The first step in configuring Unified Profile is to configure an Access Auth Profile and assign it to ports/linkaggs on the network. You then configure Access Role Profiles and AAA Server Profiles to which a user is assigned based on the Access Auth Profile. The following links are used to access Unified Profile Templates:

• Access Auth Profile - An Access Auth Profile contains all of the UNP properties to be enabled on an Edge Port. The template can be applied to a port or linkagg to enable UNP Edge Port status and set the parameters for the authentication process for the port. The Access Auth Profile configures 802.1x and MAC authentication, Access Classification, the AAA Server Profile to be used for authentication specifying the default Access Role Profile (UNP), etc.
• Access Role Profile - Contains the various UNP properties, including the QoS Policy List attached to the UNP and Captive Portal Authentication for users assigned to into this UNP.
• AAA Server Profile - In addition to the global AAA configuration included in an Access Auth Profile, you can also create a AAA Server Profile that can be applied on a per Port/Linkagg basis. This enables you to configure different RADIUS Servers for different users on different ports and apply different RADIUS client attributes to them. AAA Server Profiles are only supported on 8.x and Wireless devices. 6.x and 7.x devices use Global AAA Configuration.
• Access Policies - Configure Location/Period Policies.
• Access Classification - Used to configure Access Role Profile Classification Rules.
• Customer Domain - Used to configure Customer Domains. Customer Domains provide an additional method for segregating device traffic. A Customer Domain is identified by a numerical ID, which can be assigned to UNP ports and Access Classification Rules.
• SPB Profile - Used to create an SBP Profile. An SPB Profile contains SBP parameters that can be mapped to an Access Role Profile.
• Far End IP - Used to create Far End IP Lists. A Far End IP List is assigned to an Access Role Profile through the mapping of VXLAN service parameters to the profile. This allows multiple far-end nodes to be associated with the service created for the VXLAN Network ID (VNID) specified in a VXLAN Profile.

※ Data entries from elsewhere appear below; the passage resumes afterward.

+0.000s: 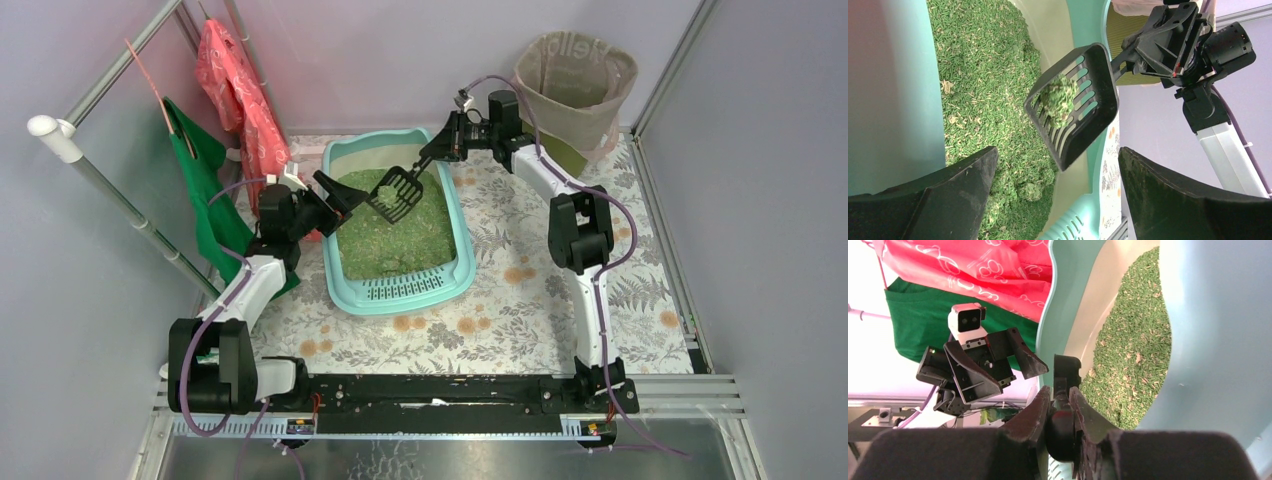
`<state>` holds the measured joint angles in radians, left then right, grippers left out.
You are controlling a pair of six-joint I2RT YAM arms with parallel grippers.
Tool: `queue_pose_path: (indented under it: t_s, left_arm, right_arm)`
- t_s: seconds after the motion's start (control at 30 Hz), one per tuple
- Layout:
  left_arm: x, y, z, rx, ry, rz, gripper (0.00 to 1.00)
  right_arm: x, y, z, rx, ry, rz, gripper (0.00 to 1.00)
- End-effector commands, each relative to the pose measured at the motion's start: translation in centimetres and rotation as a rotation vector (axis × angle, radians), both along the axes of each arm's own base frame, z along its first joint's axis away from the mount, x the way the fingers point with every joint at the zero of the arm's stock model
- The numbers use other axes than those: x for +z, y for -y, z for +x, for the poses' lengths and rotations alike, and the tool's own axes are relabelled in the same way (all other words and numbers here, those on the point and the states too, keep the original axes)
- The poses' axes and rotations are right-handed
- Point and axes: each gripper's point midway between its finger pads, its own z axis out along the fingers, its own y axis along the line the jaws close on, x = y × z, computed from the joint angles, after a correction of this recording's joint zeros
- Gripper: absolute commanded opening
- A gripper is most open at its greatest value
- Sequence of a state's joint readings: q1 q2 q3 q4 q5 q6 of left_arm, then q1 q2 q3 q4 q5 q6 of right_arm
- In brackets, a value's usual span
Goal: Clean the litter box
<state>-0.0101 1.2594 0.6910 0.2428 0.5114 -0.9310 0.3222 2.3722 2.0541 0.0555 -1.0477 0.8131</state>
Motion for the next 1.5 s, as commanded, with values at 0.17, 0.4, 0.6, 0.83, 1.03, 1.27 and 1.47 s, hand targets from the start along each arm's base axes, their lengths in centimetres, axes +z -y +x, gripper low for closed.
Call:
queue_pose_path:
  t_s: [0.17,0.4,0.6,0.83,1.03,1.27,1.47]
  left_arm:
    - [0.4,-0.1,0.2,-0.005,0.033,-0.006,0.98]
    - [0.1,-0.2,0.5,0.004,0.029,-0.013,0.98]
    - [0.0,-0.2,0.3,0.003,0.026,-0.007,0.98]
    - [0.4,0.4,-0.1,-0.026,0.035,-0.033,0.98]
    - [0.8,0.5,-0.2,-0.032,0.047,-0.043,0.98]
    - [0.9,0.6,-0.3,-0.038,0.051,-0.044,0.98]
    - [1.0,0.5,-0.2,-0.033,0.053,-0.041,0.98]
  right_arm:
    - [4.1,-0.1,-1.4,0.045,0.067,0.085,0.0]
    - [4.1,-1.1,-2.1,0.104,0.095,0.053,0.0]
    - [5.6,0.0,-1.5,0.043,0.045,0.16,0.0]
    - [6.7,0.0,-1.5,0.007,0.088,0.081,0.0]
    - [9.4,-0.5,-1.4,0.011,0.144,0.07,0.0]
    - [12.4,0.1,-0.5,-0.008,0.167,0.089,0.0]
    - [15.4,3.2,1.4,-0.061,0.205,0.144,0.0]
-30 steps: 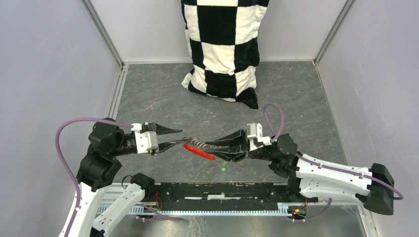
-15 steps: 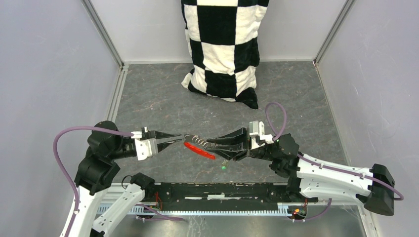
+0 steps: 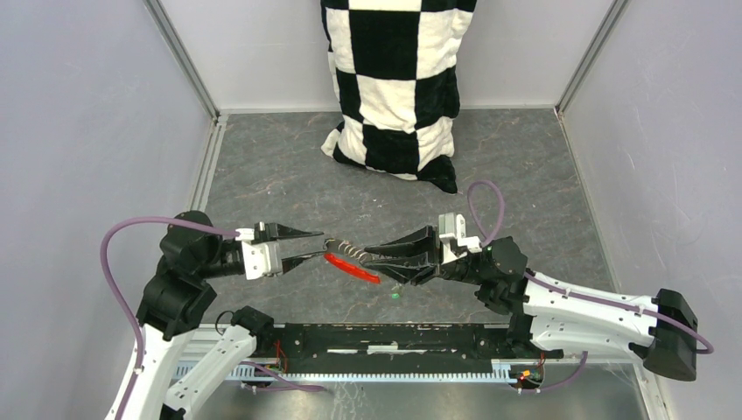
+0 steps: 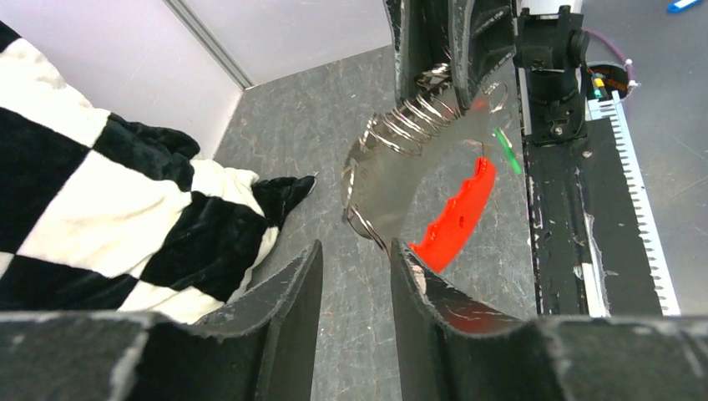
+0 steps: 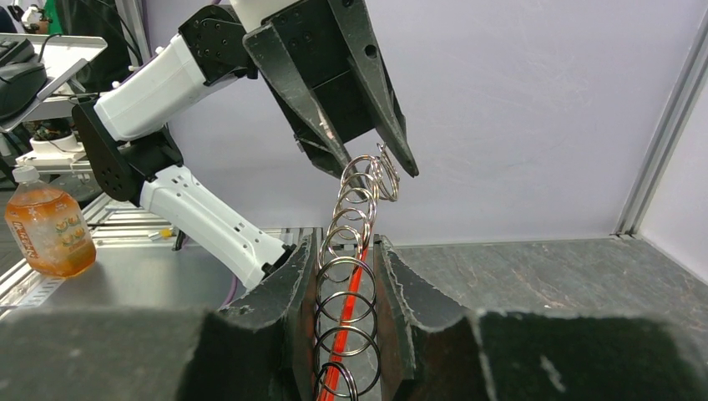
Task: Put the keys on the keyring
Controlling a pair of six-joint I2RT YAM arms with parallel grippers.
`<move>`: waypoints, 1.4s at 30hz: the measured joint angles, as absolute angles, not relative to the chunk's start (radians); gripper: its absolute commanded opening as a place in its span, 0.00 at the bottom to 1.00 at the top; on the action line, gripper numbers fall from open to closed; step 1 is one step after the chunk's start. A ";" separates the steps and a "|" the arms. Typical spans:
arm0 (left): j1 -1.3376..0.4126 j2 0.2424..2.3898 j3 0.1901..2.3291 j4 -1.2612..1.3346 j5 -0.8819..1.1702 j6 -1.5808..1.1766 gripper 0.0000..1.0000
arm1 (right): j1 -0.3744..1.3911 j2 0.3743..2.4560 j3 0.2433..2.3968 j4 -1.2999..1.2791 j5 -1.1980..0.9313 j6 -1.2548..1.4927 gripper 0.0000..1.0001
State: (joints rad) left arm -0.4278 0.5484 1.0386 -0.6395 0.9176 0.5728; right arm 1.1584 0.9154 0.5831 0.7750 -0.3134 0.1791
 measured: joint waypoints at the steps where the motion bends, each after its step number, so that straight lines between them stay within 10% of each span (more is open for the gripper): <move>1: -0.428 0.553 1.037 -0.628 0.918 0.566 0.38 | 1.158 0.919 0.583 0.776 -0.314 0.180 0.00; 16: -0.428 0.547 1.019 -0.581 0.916 0.514 0.03 | 1.158 0.924 0.583 0.792 -0.310 0.192 0.01; 32: -0.428 0.462 1.003 -0.606 0.873 0.706 0.02 | 1.152 0.915 0.582 0.739 -0.276 0.224 0.02; 42: -0.427 0.435 0.999 -0.635 0.910 0.884 0.02 | 1.106 0.978 0.636 0.632 -0.369 0.268 0.59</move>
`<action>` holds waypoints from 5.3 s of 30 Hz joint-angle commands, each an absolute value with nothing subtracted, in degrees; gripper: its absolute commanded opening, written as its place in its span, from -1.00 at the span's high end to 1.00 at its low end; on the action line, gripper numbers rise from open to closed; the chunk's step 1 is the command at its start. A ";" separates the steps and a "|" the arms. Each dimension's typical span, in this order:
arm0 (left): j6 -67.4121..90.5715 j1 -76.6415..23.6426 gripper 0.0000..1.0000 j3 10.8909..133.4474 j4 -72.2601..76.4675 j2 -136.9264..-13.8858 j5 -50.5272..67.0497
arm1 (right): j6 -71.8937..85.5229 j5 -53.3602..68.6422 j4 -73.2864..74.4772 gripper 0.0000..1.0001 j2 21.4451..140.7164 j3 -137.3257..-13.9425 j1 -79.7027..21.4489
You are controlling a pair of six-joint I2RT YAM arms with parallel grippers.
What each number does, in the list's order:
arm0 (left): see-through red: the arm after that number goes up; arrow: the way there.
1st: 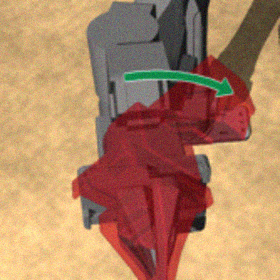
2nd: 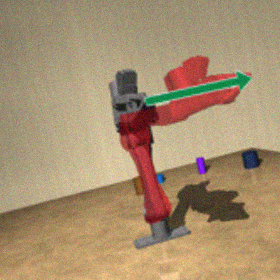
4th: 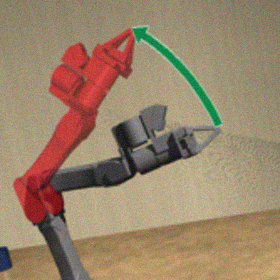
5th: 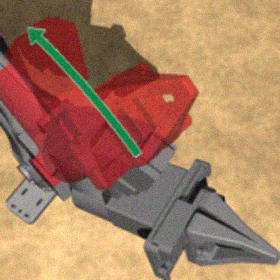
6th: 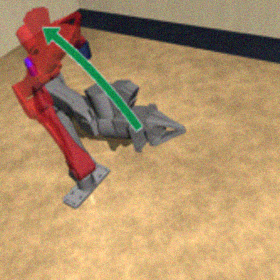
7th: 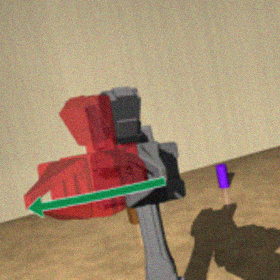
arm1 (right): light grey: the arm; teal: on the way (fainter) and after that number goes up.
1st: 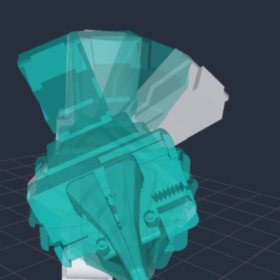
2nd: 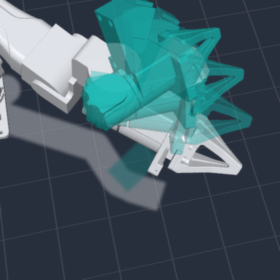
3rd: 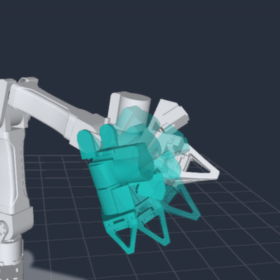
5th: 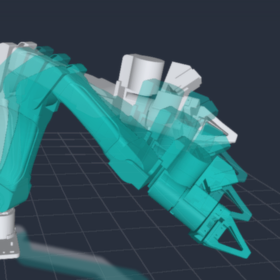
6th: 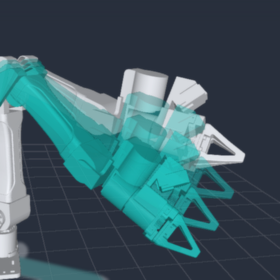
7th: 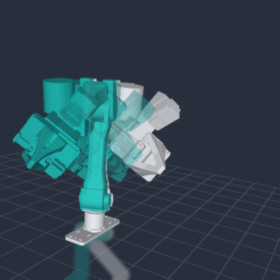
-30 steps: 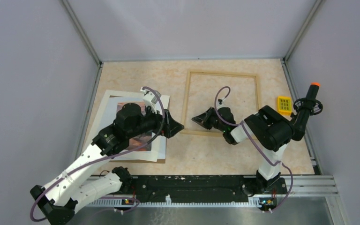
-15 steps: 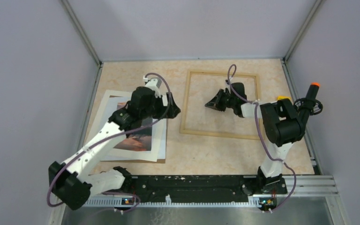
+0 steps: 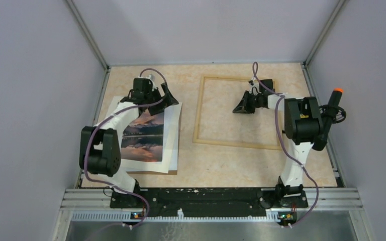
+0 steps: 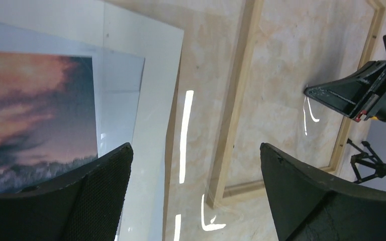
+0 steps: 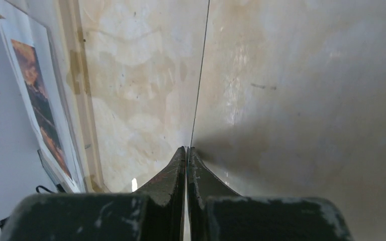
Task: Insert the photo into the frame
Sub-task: Place the photo frame item in the photo frame, then move the photo frame to the center of the board, then pick up the photo frame item from the photo frame.
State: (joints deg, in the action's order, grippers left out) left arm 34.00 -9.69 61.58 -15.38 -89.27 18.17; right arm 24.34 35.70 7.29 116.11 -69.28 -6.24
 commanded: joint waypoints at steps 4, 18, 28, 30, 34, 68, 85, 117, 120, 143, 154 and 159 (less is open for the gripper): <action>33.68 -7.56 -0.97 75.31 -10.81 -105.26 27.64 | 18.80 41.25 9.80 1.00 121.57 -75.31 -2.72; 27.64 -7.21 -0.97 78.58 -11.13 -112.10 24.63 | 12.08 27.50 12.79 1.00 116.04 -73.10 -0.20; 29.31 -7.48 -0.97 76.66 -8.08 -110.92 31.86 | 12.60 25.62 14.63 0.80 117.40 -76.17 2.59; 30.17 -7.47 -0.97 75.90 -7.70 -110.62 32.66 | 12.37 25.18 16.01 0.75 117.82 -77.60 2.62; 32.34 -7.87 -0.97 74.97 -5.03 -111.78 36.59 | 12.26 22.30 17.92 0.68 118.41 -79.06 2.55; 38.99 -7.49 -0.97 72.14 -2.86 -110.84 41.22 | 15.59 -13.58 23.73 -0.35 116.00 -85.26 2.38; 33.63 -5.70 -0.97 74.64 -8.95 -102.91 32.98 | 8.67 -0.61 19.63 0.43 117.20 -79.95 -1.76; 28.94 -5.71 -0.49 72.23 -10.63 -107.10 31.34 | 18.89 18.50 7.97 -0.21 109.34 -74.19 -4.23; 28.97 -5.60 -0.55 71.78 -11.93 -108.06 29.44 | 19.20 19.04 7.60 -0.21 110.37 -74.46 -4.15; 40.13 -2.73 -0.17 66.87 4.63 -116.64 49.87 | 28.20 32.61 -2.90 -0.21 115.58 -71.65 -0.84; 38.98 -0.42 0.47 68.12 4.27 -119.46 51.15 | 27.96 34.14 -5.24 -0.24 114.39 -70.17 -0.77; 40.62 -0.40 0.85 67.25 7.04 -120.22 53.34 | 27.94 34.34 -5.85 -0.27 114.24 -69.61 -0.50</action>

• Static Service - Used to configure a Static Service Profile. This can be used to configure the mapping of an existing SPB or VXLAN service ID to an Access Role Profile.
• VXLAN Profile - Used to configure a VXLAN Profile that can be mapped to an Access Role Profile.
• Legacy Wireless Profiles - Used to create the following OAW Wireless Device Profiles: 802.1x, Authentication, MAC Authentication, and AP Group.
• Global Configuration - Used to configure global Settings, AAA, Redirect Allowed Profiles, and DHCP Option Sub-option information.